▶ _Exercise_: List all lines of the data that include the string "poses".

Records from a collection
'''

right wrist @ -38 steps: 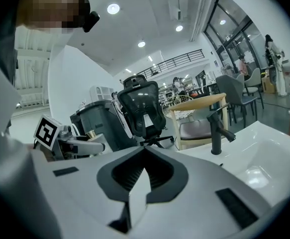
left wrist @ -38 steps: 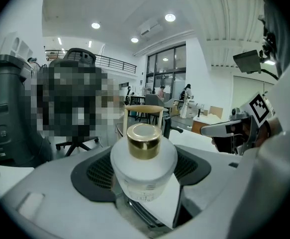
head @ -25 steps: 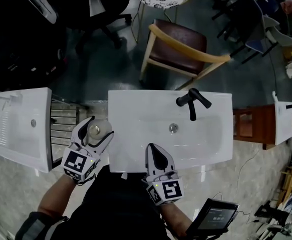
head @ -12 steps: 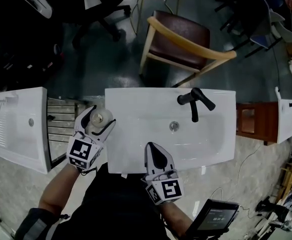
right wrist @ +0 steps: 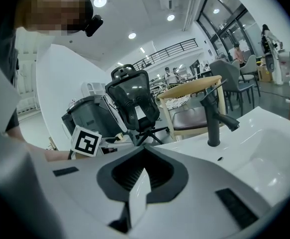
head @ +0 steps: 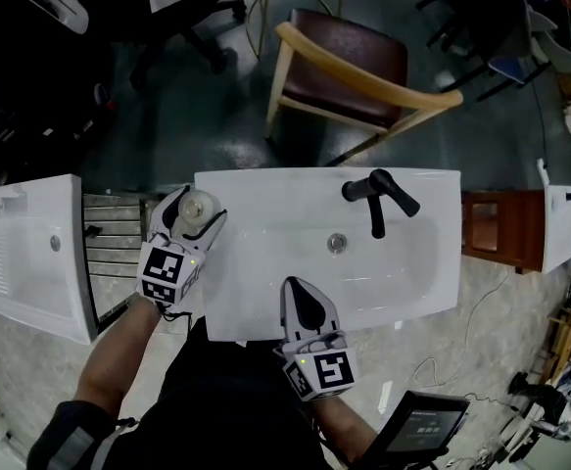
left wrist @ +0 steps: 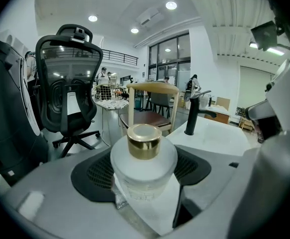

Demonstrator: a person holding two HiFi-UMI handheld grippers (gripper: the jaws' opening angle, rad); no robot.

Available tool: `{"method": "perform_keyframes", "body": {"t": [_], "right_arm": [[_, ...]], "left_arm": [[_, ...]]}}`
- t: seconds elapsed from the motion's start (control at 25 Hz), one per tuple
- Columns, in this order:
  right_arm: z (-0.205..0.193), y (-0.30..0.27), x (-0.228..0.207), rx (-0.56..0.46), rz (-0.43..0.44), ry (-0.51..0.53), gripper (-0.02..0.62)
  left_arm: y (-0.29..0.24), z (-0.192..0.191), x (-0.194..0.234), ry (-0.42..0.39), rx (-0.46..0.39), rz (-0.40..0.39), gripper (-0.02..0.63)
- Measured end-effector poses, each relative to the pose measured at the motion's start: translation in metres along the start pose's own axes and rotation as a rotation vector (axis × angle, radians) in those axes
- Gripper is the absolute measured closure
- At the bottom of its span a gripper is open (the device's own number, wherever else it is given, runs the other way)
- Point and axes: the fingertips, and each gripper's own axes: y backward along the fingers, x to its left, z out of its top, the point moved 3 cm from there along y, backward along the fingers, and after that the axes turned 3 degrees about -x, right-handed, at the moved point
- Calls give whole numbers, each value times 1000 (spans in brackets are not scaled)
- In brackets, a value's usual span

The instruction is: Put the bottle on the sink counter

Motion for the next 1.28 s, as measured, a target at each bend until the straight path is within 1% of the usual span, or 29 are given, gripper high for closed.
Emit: {"method": "perform_keyframes", "body": {"t": [0.44, 0.56, 0.92, 1.28], "right_arm": [[-4, 0, -15, 4, -31, -17, 600], [-2, 1, -18, 8, -43, -20, 600], [-7, 0, -15, 15, -35, -25, 600], [-8, 2, -13, 16, -35, -26, 600]], "left_arm": [[-37, -23, 6, -25, 44, 1, 268], [-40, -26, 5, -24, 54, 0, 268], [-49, -31, 5, -32, 54, 0, 268], [-54, -37, 4, -17, 64, 0, 268]]}}
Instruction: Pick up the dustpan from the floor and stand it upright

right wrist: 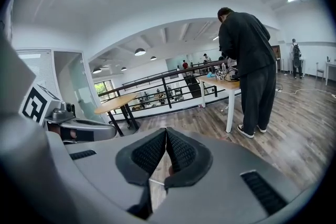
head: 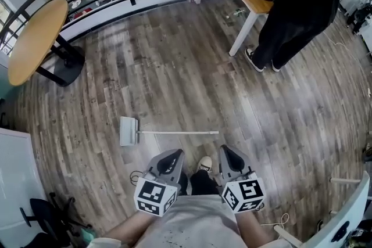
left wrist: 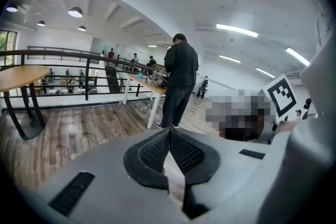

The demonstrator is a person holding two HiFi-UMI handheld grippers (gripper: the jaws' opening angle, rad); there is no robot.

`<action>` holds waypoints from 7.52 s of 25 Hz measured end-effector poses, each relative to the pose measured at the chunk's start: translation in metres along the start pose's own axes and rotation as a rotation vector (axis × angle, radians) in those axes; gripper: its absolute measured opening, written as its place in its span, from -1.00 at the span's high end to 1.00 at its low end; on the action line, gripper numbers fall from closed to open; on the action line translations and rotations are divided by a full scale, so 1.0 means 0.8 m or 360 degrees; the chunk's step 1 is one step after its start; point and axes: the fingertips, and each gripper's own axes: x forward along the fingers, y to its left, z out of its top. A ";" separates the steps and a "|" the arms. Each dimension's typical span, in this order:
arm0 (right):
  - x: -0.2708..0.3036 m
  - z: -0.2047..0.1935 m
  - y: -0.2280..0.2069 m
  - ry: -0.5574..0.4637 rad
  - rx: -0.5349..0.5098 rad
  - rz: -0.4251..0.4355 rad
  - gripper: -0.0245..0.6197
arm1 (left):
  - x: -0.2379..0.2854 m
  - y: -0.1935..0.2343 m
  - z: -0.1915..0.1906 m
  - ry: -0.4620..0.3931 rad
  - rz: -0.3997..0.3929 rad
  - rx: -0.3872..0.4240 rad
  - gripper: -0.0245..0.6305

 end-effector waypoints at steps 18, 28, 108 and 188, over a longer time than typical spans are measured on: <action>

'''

▶ _Reply to the exercise_:
- Measured end-effector poses, each relative to the pose measured at the motion's start: translation in metres along the start pose's own axes and rotation as a rotation vector (axis × angle, radians) in those axes
`<action>` holds waypoints from 7.52 s of 25 Hz measured end-effector poses, each relative to the pose measured at the chunk's start: translation in metres along the start pose's own axes and rotation as a rotation vector (axis × angle, radians) in those axes; gripper: its absolute measured opening, written as its place in its span, from -1.00 at the span's high end to 1.00 at its low end; on the action line, gripper numbers fall from closed to open; on the action line translations and rotations are divided by a full scale, so 1.0 means 0.8 m or 360 degrees; the chunk's step 1 is one step after its start; point and axes: the fingertips, and each gripper's own axes: x forward along the fingers, y to its left, z out of its top. A ";" separates the steps and a "|" the arms. Each dimension's typical span, in this order:

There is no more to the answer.